Anthropic Releases Claude Opus 4.1 With 74.5% SWE-Bench Score, Outperforming OpenAI o3 and Gemini 2.5 Pro

Anthropic has released Claude Opus 4.1, an upgrade to its flagship AI model Claude Opus 4, focusing on enhanced performance in agentic tasks, real-world coding, and complex reasoning. The update, available to paid users via Claude Code, API, Amazon Bedrock, and Google Cloud's Vertex AI at no additional cost, delivers a one standard deviation improvement over its predecessor.

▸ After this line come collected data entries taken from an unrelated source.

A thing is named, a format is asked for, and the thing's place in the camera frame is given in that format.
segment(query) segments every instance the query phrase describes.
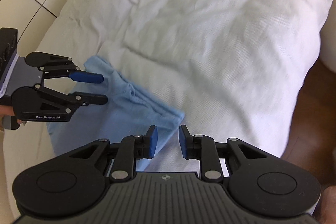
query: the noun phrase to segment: silver screw
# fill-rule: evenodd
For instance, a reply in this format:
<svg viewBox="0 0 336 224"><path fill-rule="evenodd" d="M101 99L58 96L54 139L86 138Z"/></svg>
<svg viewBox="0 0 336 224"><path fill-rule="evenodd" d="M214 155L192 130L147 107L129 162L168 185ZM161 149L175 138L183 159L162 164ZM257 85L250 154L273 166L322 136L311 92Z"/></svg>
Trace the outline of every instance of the silver screw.
<svg viewBox="0 0 336 224"><path fill-rule="evenodd" d="M111 176L114 179L125 179L128 177L128 173L123 170L117 170L117 171L112 172Z"/></svg>
<svg viewBox="0 0 336 224"><path fill-rule="evenodd" d="M204 175L208 179L219 179L221 177L221 173L216 170L207 171Z"/></svg>

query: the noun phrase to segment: folded clothing
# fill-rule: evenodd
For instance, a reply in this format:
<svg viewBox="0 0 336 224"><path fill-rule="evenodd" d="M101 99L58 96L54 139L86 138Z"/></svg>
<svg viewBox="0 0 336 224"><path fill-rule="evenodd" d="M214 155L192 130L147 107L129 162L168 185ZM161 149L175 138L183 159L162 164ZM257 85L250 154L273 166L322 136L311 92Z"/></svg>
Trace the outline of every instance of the folded clothing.
<svg viewBox="0 0 336 224"><path fill-rule="evenodd" d="M106 105L80 107L70 122L48 124L53 149L61 155L100 138L111 143L129 135L146 134L150 125L158 131L156 154L177 131L184 113L159 101L143 88L124 79L112 66L98 56L85 62L88 72L104 76L102 84L77 83L74 91L105 94ZM143 171L150 160L139 160L137 170Z"/></svg>

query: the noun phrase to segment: mattress
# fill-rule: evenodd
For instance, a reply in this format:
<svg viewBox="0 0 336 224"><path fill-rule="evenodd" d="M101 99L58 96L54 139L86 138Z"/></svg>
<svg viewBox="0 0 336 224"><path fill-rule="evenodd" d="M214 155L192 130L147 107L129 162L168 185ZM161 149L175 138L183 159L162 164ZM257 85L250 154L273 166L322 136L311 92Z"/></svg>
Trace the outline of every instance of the mattress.
<svg viewBox="0 0 336 224"><path fill-rule="evenodd" d="M237 137L281 156L296 97L319 55L332 0L68 0L38 51L83 63L98 54L124 77L185 112L192 134ZM71 80L46 85L69 92ZM6 131L8 189L53 157L43 123ZM197 170L177 136L150 171ZM11 207L17 210L11 196Z"/></svg>

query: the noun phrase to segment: brown floor
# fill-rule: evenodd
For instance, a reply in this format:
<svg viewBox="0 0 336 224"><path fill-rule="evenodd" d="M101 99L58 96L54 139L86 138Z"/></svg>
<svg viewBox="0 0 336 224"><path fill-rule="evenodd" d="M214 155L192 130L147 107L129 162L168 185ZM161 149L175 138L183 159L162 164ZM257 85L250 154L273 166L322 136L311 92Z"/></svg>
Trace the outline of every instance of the brown floor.
<svg viewBox="0 0 336 224"><path fill-rule="evenodd" d="M336 74L317 60L300 90L282 158L311 172L322 185L336 184L334 148Z"/></svg>

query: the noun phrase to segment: white blanket
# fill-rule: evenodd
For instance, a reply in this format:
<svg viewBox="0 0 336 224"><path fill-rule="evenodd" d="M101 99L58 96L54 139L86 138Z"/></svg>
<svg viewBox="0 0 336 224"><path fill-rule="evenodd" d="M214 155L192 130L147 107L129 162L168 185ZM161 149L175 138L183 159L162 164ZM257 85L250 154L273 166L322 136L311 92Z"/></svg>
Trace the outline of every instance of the white blanket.
<svg viewBox="0 0 336 224"><path fill-rule="evenodd" d="M80 66L98 53L126 78L185 111L192 134L218 142L237 137L281 156L331 3L68 0L38 50L71 56ZM7 134L5 148L10 142ZM183 160L177 136L148 168L197 169L197 161Z"/></svg>

Claude Opus 4.1 achieves a coding performance score of 74.5% on the SWE-bench Verified benchmark, surpassing the previous 72.5% and outperforming competitors such as OpenAI's o3, Gemini 2.5 Pro, and Qwen-3 Coder in coding and agentic tasks. Key strengths include multi-file code refactoring, debugging, analytics, and improved context understanding for more accurate and helpful responses. This update marks Anthropic's quickest upgrade cycle, arriving just two months after Opus 4, with further substantial improvements expected in the coming weeks. The model is integrated into platforms like Poe and has been praised for its solid coding capabilities and continuous delivery of enhancements through Claude Code.